Auf eine sehr sympathische und unaufdringliche Weise entzieht sich der Film den üblichen Kategorisierungen. Er erzählt vom Alter, aber bleibt optimistisch, und er erzählt vom Glück des Moments, ohne schnulzig zu werden. Einerseits zeigt er Elemente des persönlichen Dokumentarfilms, aber er ist auch ein Reisefilm und durch die manchmal ganz offen inszenierten Szenen hat er auch in gewisser Weise den Charakter eines Spielfilms. Insgesamt ist der Film eine Art Road Movie-Vater-Sohn-Komödie. Mit viel Witz und Humor wird die Geschichte einer ungewöhnlichen Reise erzählt, wobei Lars eindeutig im Mittelpunkt steht. Doch je länger der Film dauert, desto wichtiger wird das Verhältnis zwischen Vater und Sohn. Es wird intensiver, gewinnt an Tiefe, aber auch an Herzlichkeit und Humor. Dabei wahrt der Sohn stets die Würde und Intimsphäre seines Vaters. Doch Filip ist absolut nicht frei von Fehlern, was ihn noch sympathischer macht. Er überschätzt Lars des öfteren, erwartet von ihm zum Beispiel, dass er selbst Gemüse schneidet, um die weltbeste Ratatouille zu machen – früher eine von Lars Spezialitäten. Doch Lars ist körperlich nicht mehr in der Lage, mit dem großen Messer umzugehen, und Filip merkt es nicht. Doch so wie sich die Liebe zu seinem Vater steigert – und dazu die gemeinsame Fähigkeit, den Moment zu genießen – steigert sich auch seine Sensibilität.

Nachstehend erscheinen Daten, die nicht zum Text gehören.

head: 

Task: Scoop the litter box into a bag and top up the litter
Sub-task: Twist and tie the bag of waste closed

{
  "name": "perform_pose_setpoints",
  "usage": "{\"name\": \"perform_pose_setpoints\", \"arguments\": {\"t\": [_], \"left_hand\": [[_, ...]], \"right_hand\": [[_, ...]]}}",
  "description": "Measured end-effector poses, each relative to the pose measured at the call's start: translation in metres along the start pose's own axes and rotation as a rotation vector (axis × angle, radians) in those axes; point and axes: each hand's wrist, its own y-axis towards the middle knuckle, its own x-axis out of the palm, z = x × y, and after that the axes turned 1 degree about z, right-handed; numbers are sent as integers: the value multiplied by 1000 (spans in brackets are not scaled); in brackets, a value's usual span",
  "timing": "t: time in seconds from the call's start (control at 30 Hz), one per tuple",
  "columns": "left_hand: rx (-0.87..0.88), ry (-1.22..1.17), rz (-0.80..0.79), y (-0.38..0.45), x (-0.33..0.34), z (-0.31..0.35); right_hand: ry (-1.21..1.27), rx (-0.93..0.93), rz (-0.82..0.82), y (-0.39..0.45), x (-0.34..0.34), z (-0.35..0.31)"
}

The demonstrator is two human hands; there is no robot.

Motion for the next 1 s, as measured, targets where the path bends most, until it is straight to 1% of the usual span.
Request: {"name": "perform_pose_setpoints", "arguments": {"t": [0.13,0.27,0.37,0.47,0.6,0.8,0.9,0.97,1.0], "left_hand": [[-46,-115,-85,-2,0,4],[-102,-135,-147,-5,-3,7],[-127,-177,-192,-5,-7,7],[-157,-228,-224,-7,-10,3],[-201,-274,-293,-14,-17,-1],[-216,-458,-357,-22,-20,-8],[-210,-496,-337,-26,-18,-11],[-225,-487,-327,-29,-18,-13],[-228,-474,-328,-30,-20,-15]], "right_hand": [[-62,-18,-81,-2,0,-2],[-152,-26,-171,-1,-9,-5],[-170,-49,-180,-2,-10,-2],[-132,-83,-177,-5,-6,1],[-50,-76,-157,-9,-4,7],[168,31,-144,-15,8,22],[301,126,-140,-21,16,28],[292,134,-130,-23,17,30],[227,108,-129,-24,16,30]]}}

Untermalt von exquisiten französischen Chansons und von folkmäßig angehauchter Stimmungsmusik in Gestalt von schwungvollen Walzern führt die Reise schließlich bis nach Beaulieu sur Mer am Mittelmeer. Gegen die aktuellen Reisebilder der Reise werden immer wieder alte Super 8-Filme gestellt, wie zum Vergleich, aber vermutlich auch aus nostalgischen Gründen. Sie zeigen eine glückliche schwedische Familie im Frankreich-Urlaub, den jungen Lars, den kleinen Filip, seine Schwester und Mutter Tiina. Das ist nicht nur unterhaltsam, sondern lockert die Handlung auf, so wie die alten Tondokumente, die Lars mit einem Diktaphon aufgenommen hat und die Filip auf dem Dachboden seiner Eltern gefunden hat. Zu den filmischen Highlights gehören die Inszenierungen, die sich Filip für seinen Vater ausgedacht hat, darunter eine minutiös geplante Spielszene, die Lars scheinbar zufällig beobachtet, während Fredrik, das unauffällige Helferlein, im Hintergrund Regie führt. Der eigentliche Höhepunkt ist dann aber eine Filmvorführung am Strand: Filip präsentiert seinem Vater ein Video mit ehemaligen Schülerinnen und Schüler, die über ihn sprechen – und das ist dann tatsächlich sehr anrührend.